## Brief:
Would you please return the lines of the entries below starting at the line that has "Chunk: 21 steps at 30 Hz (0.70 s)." and ending at the line that has "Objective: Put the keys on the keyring", both included, exactly as they are?

## Collection entries:
'''
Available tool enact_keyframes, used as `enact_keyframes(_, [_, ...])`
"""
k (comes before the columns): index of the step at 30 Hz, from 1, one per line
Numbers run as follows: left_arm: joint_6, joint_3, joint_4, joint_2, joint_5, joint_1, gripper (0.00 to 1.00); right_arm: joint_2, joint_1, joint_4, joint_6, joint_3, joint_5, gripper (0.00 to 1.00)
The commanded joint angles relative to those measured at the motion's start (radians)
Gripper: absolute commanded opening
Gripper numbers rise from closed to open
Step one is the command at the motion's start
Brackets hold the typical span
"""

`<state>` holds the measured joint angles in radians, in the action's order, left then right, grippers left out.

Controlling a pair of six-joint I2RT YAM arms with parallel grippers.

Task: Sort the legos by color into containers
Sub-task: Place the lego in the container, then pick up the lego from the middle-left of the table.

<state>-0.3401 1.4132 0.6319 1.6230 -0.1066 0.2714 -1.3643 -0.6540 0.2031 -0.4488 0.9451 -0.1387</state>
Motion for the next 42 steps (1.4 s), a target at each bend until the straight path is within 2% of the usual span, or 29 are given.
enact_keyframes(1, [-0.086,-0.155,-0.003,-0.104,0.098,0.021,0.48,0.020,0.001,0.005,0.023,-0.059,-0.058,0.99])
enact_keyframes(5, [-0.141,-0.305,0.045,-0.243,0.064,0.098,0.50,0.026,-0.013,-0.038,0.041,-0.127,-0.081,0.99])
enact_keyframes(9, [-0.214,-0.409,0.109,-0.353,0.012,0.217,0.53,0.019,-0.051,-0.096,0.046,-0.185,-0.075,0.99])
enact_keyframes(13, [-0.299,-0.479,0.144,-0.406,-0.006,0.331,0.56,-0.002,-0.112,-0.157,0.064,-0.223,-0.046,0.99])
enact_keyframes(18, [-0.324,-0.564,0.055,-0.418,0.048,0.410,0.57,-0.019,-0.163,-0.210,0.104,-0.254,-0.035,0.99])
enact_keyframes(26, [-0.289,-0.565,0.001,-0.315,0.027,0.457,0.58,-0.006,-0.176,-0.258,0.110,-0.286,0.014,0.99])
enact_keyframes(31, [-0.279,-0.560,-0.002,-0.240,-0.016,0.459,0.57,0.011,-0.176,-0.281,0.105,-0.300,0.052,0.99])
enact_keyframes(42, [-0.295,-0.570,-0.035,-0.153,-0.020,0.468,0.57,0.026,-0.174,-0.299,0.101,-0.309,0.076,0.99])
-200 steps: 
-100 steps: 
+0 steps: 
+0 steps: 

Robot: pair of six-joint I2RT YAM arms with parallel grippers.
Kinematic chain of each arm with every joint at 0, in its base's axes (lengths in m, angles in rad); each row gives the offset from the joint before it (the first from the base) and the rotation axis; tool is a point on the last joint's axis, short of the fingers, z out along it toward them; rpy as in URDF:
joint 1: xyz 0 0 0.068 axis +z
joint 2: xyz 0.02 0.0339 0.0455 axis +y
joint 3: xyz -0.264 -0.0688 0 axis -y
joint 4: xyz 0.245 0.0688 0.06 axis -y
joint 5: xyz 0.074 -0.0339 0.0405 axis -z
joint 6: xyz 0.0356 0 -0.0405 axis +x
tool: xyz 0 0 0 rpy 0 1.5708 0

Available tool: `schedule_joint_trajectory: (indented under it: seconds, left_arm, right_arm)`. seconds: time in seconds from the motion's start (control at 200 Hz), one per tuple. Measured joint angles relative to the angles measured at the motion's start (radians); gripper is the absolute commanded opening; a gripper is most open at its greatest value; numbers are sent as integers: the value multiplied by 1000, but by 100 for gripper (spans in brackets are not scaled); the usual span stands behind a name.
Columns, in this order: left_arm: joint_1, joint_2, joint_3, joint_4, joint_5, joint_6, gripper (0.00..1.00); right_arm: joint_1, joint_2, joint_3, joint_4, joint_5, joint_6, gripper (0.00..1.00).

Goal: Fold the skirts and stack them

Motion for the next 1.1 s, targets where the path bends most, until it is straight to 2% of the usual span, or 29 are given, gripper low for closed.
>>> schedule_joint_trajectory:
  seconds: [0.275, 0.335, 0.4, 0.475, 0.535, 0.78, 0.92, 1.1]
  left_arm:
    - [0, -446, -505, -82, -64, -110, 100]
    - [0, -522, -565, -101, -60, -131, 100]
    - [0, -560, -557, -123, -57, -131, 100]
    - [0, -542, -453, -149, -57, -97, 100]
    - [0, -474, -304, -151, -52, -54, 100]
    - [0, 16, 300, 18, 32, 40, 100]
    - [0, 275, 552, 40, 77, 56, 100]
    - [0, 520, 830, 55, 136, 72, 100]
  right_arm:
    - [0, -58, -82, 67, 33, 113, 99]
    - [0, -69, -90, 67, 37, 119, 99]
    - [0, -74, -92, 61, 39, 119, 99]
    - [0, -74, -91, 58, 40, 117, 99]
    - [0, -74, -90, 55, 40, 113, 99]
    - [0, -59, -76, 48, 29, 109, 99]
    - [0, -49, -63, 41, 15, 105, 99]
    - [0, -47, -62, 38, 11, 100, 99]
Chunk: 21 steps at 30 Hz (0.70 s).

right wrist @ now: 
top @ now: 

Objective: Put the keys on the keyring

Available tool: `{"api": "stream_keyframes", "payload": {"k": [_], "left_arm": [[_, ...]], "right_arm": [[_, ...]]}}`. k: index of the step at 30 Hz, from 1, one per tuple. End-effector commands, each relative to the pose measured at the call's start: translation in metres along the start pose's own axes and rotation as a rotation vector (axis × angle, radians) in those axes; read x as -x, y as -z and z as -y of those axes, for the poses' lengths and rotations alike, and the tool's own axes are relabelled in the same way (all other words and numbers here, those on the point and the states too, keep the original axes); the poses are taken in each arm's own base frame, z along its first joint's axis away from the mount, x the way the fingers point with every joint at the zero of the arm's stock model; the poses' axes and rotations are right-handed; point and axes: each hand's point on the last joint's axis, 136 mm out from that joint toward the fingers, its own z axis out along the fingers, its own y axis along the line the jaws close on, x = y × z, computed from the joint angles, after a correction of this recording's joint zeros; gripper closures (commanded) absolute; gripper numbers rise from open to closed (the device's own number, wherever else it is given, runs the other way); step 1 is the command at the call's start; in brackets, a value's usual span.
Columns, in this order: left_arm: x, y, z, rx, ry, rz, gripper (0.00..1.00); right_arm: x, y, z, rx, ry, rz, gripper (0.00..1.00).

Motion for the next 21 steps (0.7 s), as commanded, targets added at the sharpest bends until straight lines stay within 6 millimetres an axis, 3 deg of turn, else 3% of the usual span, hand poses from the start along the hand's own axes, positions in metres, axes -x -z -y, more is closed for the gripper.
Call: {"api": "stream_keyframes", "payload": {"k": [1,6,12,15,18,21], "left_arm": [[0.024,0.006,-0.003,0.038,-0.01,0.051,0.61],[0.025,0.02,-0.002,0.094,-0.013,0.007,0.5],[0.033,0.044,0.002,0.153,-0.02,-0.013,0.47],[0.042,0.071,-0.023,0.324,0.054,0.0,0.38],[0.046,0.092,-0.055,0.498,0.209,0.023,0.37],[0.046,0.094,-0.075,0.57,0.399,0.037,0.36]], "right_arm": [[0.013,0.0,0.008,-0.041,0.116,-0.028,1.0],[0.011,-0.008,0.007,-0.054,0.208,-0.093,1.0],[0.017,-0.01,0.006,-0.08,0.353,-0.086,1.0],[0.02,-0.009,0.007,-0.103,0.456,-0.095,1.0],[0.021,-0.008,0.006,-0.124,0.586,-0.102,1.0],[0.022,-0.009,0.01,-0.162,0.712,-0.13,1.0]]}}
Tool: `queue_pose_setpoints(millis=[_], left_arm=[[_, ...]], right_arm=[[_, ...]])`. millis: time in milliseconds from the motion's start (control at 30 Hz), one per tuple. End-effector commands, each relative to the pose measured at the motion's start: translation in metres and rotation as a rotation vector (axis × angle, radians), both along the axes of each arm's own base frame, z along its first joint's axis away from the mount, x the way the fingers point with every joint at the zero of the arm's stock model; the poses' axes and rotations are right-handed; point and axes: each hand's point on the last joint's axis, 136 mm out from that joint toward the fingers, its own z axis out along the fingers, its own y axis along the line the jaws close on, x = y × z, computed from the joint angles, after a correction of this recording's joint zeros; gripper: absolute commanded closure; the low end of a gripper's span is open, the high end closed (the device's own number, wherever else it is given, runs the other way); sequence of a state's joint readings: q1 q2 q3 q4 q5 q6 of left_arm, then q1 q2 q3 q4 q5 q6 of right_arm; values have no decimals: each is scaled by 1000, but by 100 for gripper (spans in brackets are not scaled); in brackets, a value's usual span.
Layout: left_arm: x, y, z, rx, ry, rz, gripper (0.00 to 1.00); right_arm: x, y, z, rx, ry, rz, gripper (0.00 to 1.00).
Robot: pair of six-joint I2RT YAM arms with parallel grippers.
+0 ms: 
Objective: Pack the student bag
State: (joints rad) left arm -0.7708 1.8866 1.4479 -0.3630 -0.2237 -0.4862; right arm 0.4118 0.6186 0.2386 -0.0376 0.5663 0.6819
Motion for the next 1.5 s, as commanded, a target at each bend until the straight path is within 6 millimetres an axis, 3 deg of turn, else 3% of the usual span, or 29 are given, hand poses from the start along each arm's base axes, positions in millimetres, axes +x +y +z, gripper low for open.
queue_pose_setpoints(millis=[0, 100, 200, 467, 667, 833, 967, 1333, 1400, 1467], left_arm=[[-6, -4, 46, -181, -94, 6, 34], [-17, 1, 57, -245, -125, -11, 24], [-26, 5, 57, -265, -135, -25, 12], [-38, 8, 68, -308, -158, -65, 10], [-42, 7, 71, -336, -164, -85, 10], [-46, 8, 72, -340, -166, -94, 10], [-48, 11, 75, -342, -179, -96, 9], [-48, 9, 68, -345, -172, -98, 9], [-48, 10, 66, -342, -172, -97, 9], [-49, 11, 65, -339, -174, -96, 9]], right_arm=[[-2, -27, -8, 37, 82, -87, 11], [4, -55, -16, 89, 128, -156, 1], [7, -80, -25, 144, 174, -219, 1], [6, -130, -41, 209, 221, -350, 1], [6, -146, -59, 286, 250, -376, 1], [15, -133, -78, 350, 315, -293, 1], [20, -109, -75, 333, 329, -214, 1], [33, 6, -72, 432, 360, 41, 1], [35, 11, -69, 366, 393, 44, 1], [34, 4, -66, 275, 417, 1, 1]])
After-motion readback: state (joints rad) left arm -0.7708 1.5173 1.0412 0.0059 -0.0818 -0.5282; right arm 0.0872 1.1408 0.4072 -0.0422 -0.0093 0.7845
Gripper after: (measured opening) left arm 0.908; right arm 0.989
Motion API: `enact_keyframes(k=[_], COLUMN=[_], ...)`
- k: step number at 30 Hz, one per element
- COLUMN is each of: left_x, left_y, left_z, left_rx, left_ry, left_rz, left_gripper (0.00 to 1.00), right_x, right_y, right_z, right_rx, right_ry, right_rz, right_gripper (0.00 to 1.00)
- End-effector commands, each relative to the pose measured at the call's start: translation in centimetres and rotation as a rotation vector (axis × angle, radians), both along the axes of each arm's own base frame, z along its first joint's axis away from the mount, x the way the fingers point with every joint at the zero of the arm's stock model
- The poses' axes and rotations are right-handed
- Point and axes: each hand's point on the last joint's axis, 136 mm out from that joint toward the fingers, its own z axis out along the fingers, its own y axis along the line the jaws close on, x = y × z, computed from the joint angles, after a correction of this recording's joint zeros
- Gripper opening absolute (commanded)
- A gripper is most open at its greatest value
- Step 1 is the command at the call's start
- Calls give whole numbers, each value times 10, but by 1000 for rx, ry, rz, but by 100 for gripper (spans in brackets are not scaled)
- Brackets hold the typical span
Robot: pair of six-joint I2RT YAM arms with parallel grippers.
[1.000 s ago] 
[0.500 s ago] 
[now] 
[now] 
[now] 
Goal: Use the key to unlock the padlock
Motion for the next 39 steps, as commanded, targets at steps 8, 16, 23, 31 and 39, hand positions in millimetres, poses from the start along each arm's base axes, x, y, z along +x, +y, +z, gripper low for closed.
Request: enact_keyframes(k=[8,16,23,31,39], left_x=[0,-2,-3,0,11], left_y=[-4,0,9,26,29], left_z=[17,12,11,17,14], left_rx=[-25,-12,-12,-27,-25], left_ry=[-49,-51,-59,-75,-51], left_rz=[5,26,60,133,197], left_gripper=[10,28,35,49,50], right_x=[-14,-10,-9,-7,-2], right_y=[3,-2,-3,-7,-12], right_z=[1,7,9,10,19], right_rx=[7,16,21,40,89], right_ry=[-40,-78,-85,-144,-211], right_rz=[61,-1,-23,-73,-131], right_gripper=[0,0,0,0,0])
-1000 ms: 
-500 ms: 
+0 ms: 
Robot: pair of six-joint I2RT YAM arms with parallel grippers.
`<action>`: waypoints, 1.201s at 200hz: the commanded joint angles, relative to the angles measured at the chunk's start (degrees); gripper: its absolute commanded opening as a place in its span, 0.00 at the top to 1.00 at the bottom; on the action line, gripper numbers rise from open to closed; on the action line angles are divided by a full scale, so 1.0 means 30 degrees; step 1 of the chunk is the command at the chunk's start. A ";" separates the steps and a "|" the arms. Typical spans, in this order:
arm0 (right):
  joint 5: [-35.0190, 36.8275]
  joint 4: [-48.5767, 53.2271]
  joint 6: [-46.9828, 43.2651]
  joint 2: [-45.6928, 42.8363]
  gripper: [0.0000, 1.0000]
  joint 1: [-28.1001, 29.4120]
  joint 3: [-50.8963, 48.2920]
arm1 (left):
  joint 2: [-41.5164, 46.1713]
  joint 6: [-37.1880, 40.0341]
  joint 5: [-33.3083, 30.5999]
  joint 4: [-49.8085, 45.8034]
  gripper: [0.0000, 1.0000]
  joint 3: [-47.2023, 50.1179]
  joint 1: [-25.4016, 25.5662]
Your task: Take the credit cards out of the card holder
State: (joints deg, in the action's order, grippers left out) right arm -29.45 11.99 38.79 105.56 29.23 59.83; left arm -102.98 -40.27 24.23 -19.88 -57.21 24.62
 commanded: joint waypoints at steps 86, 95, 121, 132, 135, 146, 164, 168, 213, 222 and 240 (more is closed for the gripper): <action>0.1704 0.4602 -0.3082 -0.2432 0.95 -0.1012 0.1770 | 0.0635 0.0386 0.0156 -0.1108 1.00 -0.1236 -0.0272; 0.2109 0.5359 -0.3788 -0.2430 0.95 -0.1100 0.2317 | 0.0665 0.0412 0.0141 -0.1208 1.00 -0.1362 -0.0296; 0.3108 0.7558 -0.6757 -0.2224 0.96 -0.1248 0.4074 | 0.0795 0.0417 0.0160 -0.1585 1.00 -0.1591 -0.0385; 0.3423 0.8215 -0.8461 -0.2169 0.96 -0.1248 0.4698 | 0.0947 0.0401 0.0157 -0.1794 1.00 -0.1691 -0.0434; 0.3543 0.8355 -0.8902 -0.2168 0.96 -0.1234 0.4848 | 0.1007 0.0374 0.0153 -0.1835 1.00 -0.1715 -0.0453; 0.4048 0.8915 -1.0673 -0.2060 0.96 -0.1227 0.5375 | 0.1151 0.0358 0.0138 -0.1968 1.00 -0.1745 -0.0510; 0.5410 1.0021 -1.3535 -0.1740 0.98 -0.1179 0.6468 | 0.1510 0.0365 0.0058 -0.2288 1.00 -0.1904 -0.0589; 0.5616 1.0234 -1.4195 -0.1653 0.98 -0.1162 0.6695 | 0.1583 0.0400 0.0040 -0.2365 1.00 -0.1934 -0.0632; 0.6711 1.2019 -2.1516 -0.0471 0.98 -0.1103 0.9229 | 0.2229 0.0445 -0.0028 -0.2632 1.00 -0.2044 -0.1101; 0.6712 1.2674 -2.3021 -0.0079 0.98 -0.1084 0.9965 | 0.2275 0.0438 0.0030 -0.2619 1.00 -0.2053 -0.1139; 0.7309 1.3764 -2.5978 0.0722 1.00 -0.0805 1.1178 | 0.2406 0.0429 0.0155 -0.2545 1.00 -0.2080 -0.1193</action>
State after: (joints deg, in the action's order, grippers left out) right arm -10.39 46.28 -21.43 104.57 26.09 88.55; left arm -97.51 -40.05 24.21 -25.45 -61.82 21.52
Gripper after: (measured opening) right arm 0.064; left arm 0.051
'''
## Your solution:
Chunk: 21 steps at 30 Hz (0.70 s).

right wrist @ now: 
top @ now: 

Objective: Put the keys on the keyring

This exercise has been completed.